少し前、 怪人二十面相をモチーフにしたミュージカルを観た。 湿り気のあるゴシック・ロマン的な舞台はとても日本らしい、 肌に馴染む世界だった。 この小説を読んだときに、 後味がどこか似ていると思った。
物語の設定にゴシック的な要素はない。 描かれるのは昭和の一地方に生まれた、 裕福とはいえない兄弟。 将来への希望もない、 平凡な暮らしから逃げ出したい弟と兄の人生だ。
新天地である東京で、 彼らは透明のマントをまとう。 弟のつくる小説家のマントによって、 兄弟の日常には艶めいたフィルタがかけられた。 故郷である日本海の波音や潮の匂いに洗われることがあっても、 その艶は失われない。 兄弟は小説という虚構の淵にいて、 上がってこようとはしない。
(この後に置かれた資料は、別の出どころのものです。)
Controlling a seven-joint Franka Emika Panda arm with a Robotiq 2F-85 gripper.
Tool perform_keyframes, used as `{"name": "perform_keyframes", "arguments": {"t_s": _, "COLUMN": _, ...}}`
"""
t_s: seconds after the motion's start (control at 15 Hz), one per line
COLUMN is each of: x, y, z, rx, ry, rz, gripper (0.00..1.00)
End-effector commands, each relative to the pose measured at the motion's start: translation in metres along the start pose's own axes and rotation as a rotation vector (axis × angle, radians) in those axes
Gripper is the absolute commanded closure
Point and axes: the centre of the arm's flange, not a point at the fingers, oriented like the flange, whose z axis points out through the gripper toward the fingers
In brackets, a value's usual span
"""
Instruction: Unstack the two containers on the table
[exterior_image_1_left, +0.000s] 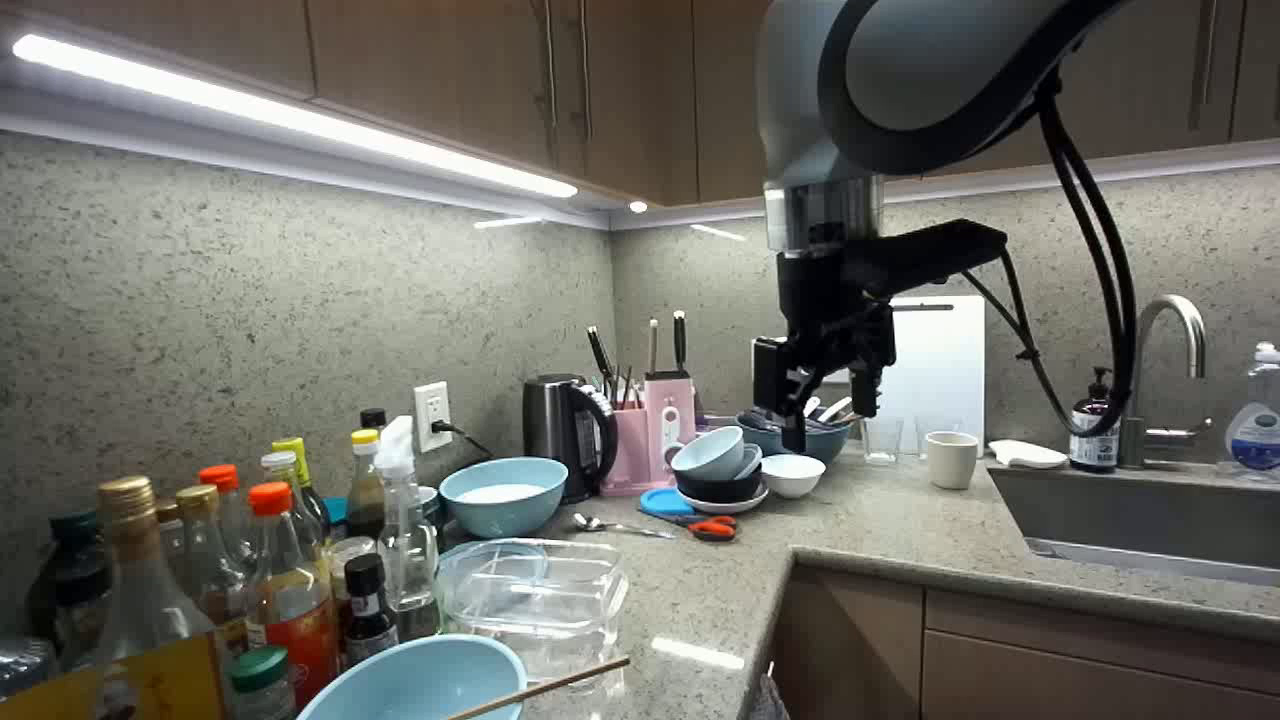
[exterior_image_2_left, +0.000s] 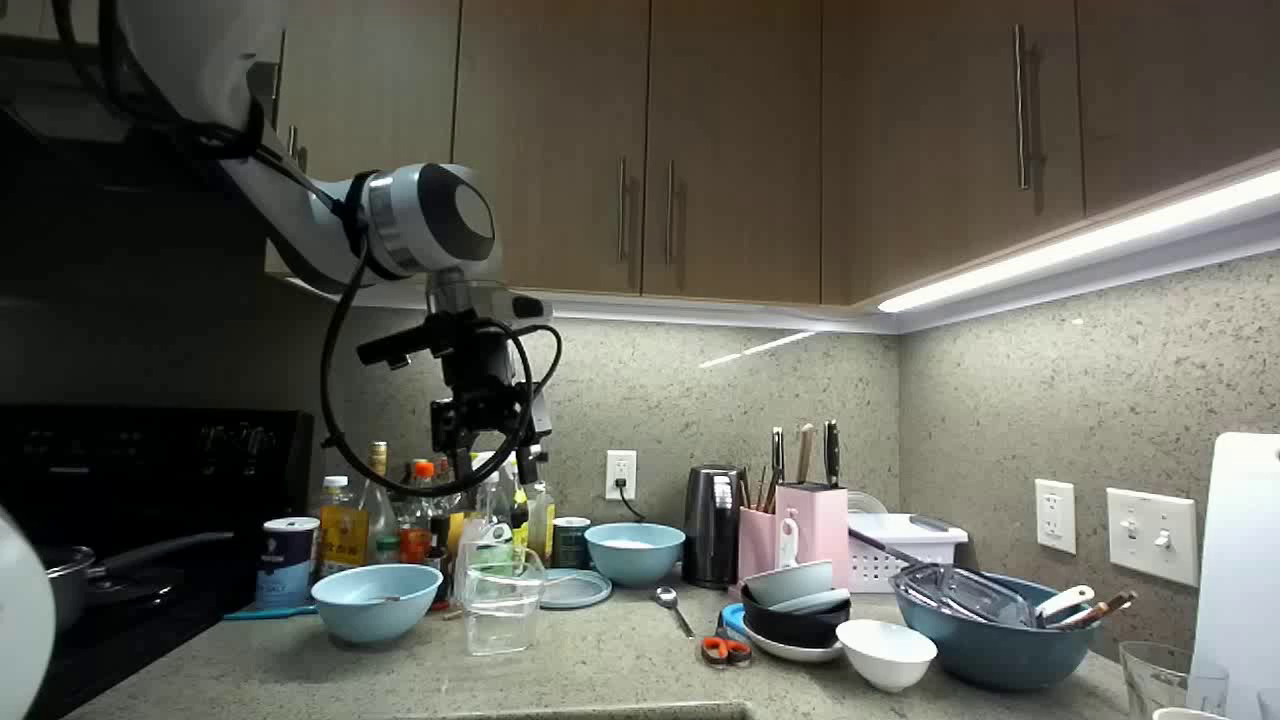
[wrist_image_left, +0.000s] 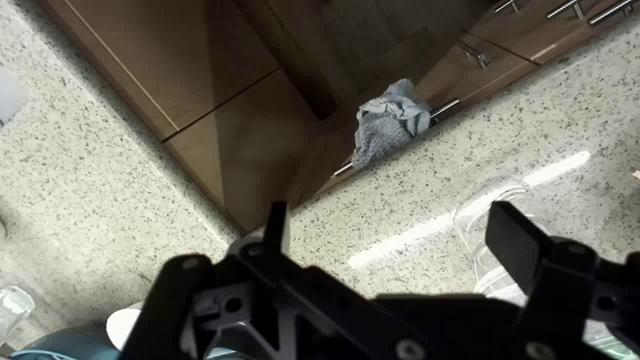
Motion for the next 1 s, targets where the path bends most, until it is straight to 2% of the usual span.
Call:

「何が虚構で何が現実かなんて、 実はどうでもいいのかもしれませんよ」
そう編集者が語る場面がある。 言われたほうにすれば乱暴すぎる言葉だ。 小説に生きることと、 小説を生きることは同じ天秤に載らない。 それでも編集者の台詞に頷かされるのは、 この小説の真の主役が 「小説」 だからだろう。 兄弟の人生も彼らを囲む人間も、 すべては小説のために捧げられる。 兄が死んでも、 小説は違うかたちで受け継がれる。 人生を吸い取られ、 たとえ名声は残せたとしても、 彼らの後にまで生き残るのは小説であり虚構だ。 人間の手には負えない。
その姿ない怪物に怖れと美を感じてしまう私もまた、 自身を何かに捧げることに憧れを抱いている。